Analysts at Deutsche Bank AG believe that the European Central Bank has to join efforts with the euro zone’s commercial banks in order to combat the region’s debt crisis.

According to them, the ECB could encourage lenders to buy bonds of indebted nations – Spain, Italy, Portugal and Ireland. This may be achieved if the central bank limits collateral for 1-year central bank loans against a pledge of investment-grade sovereign papers rated less than AAA. As a result, banks won’t need to give more collateral in case the value of the risky bonds drops, so the lenders will become more eager to hold these debt securities.

The specialists note that the yields on the periphery debt seem to be quite attractive for investors. All that’s necessary is to grant the marker players more freedom.

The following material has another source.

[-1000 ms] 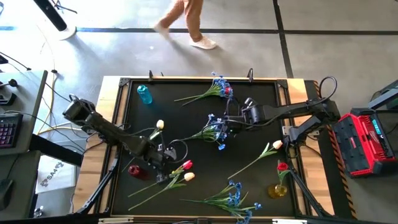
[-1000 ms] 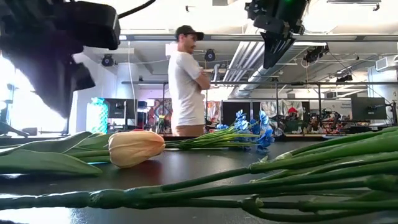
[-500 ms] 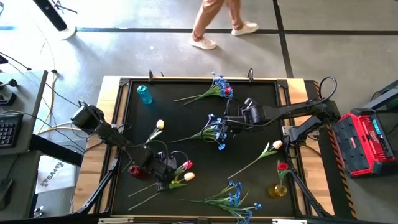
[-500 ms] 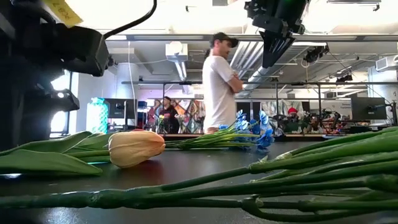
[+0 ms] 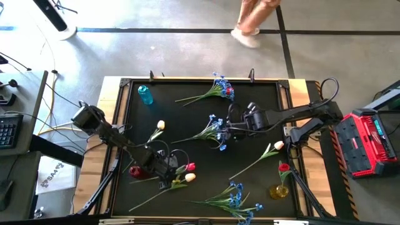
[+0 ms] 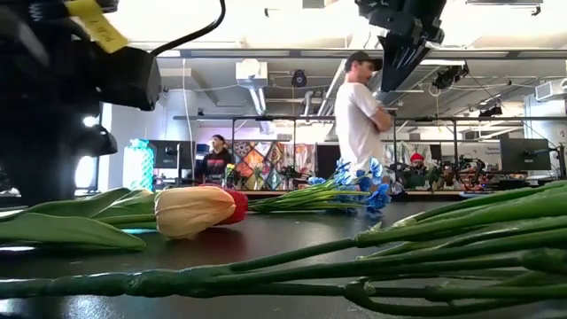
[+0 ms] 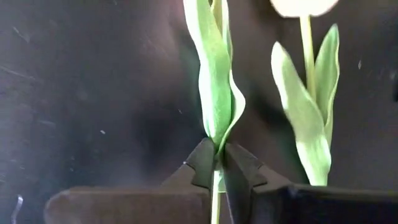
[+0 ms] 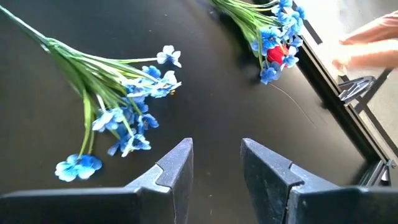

Deutsche Bank’s offer would reduce pressure on the ECB that has purchased since May the bonds of suffering European economies by 69 billion euro. In addition, governments will be able to cut their budget deficits, while the plan won’t let them relax too much as the collateral would re-enter the market after a year.

The strategists note that the plan will be really effective if European governments, in their turn, will conduct long-term measures such as strengthening the rules for fiscal discipline in the euro-area and the ECB indicates it will raise in 2011 its benchmark interest rate from the record minimum of 1% if the euro area’s economy manages to hold such move.